Naija Notes: Naaba the Ghali-vanter

by Toni Kan Onwordi

I generally do not bother about politics or politicians. Why? An Irish proverb says: you lie down with dogs, you get up with fleas.

Lawan Farouk is the official spokesman of the House of Reps. Like all short men, he makes up for his vertical disadvantage with his loquaciousness. I have known Lawan Farouk for years now, right from my days in Kano when he was my Father’s colleague at Kano Poly. Smart and articulate he has a way with words and with people.

After the liar, Salisu Buhari was ousted, Lawan was to step into the position having been instrumental to Buhari’s crash. It didn’t happen because Ibrahim Tofa had designs on the speaker’s seat. He wanted it for his nephew, Ghali Umar Naaba. Now for those who have been away too long, Ibrahim Tofa ran against MKO in 1993 under the silly slogan: TOFA IS THE ANSWER!

As we all know, Ghali Naaba won and has remained speaker ever since. And Naaba has become a veritable thorn in Baba Iyabo’s side. At the mention of Naaba, I hear OBJ actually relives the sound of Biafran made Ogbunigwe bombs dropping during the war.

The fear of Naaba has marked the beginning of OBJ’s wisdom. But it is funny how we throw stones and forget all that jazz about glass houses.

The recent edition of The News has thrown some illuminating light on the person of Ghali Naaba. As we have just learnt, Naaba who has accused OBJ of being arrogant and traveling too much, amongst other charges has as we see in the magazine a great love for Ghali-vanting too.

OBJ has made 90 trips since 1999. Naaba has made 87 and if you consider the fact that OBJ had a head start you’ll make the deductions I made.

Naaba also has a penchant for drawing and spending money without going through due process. Another charge he leveled against the president. But the funniest one is that Naaba has forbidden his siblings from calling him by his given name. They all must call him Mr. Speaker.

Just imagine if he were Yoruba. They would call him Egbon Mr. Speaker.

Arrant nonsense!


My dad’s former neighbour came to visit recently and when he learnt that I had just published a book, sent N4,ooo for a copy of the book as his contribution to the book presentation he missed. The man is a lawmaker in IMO State.

But that is not the story. The story is that when I called on him to say thanks for his support he told me something very poignant. He said “if you want to know the hidden history of your family, join politics!”

His words came to mind when I saw the latest edition of The News where a picture of the house Naaba lived in before he became a Legislator was shown. The house spoke of a humble beginning. But this is not about Naaba. It is about that very corpulent Anyim Pius Anyim.

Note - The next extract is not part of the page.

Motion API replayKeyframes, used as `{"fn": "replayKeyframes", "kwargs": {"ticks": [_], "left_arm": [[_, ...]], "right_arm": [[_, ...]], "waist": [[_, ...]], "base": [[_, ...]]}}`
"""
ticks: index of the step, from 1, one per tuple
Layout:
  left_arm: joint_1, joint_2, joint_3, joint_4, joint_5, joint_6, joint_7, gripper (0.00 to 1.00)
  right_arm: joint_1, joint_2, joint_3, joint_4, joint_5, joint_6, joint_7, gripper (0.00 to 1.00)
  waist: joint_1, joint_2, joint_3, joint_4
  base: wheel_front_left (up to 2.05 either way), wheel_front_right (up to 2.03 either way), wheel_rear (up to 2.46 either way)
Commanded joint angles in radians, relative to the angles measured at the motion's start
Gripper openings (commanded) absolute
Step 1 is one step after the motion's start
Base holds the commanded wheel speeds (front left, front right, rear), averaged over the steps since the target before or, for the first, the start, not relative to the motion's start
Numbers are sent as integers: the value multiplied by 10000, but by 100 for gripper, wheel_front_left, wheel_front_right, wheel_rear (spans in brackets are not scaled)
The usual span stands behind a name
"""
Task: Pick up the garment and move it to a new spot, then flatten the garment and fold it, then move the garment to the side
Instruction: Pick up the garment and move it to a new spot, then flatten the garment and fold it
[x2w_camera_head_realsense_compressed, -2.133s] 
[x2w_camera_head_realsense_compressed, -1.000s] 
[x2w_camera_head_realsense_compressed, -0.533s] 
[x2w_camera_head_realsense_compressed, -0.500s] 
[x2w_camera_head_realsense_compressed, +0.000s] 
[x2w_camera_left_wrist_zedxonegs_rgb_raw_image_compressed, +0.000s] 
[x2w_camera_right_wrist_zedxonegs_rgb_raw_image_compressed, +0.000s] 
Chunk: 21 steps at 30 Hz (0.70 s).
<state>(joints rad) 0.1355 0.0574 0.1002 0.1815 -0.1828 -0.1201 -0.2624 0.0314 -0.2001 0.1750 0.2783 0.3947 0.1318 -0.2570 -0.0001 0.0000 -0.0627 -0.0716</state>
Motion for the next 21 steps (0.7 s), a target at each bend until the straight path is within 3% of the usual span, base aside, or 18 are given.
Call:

When Anyim was elected just a few of us had heard about him. He was just a fat lawyer trying to make it in Abuja. Today Anyim is well known as Senate president. Another spicy information we just gleaned is that Anyim used to own a law firm in Abuja before he became a senator. The law firm was based in a BQ apartment in Abuja.

Well, two years as Senate president things have changed. Anyim’s law firm is now domiciled in a duplex in Apo village Abuja. The man who made this information public is a fellow Senator and he has fallen into infamy in the eyes of Anyim.

Last week when Anyim called at Vanguard media to launch their new computerized newsroom he took opportunity of the occasion to lash out at journalists for publishing rumours. I turned the teevee off. He was talking nonsense.


Important people die every day in Nigeria but sometimes, people pause long enough to really wonder why this important person died the way he or she died. That has been the case with Victor Nwankwo, younger sibling of politician and publisher, Arthur Nwankwo. According to the elder Nwankwo his brother’s death has political colourations.

The same tint colours the death of Chief B.C. Igwe, who, until his gruesome murder last week, was the NBA chairman in Anambra state. The man was killed with his wife on their way home. It was a terrible death. They were cut to pieces, then a Range Rover drove over their remains. The police are still looking for their killers. They may never find them

Bola Ige’s murder still stares us in the face.


And OBJ finally traveled after three long weeks in “detention”. Ha, wanderlust is a terrible thing. He travelled to South Africa and even though no one asked for explanations, his aides offered one. He was constrained to make the trip because other World Leaders were waiting for him. You know, as a fellow world leader.

Well, when they impeach him he will go and rule the world.


To end this, let me relate this story, a true-life story. A journalist had gained admission to study in an Australian university. When he got to the embassy he was told that he couldn’t get a visa. Why? He asked. Because there was a test he had to pass. Ok, let me defer the admission while I take the test, he told the embassy official.

But the Australian scratched his head and told him there was a slight problem. What? Our journalist friend asked. The test can only be taken in Australia.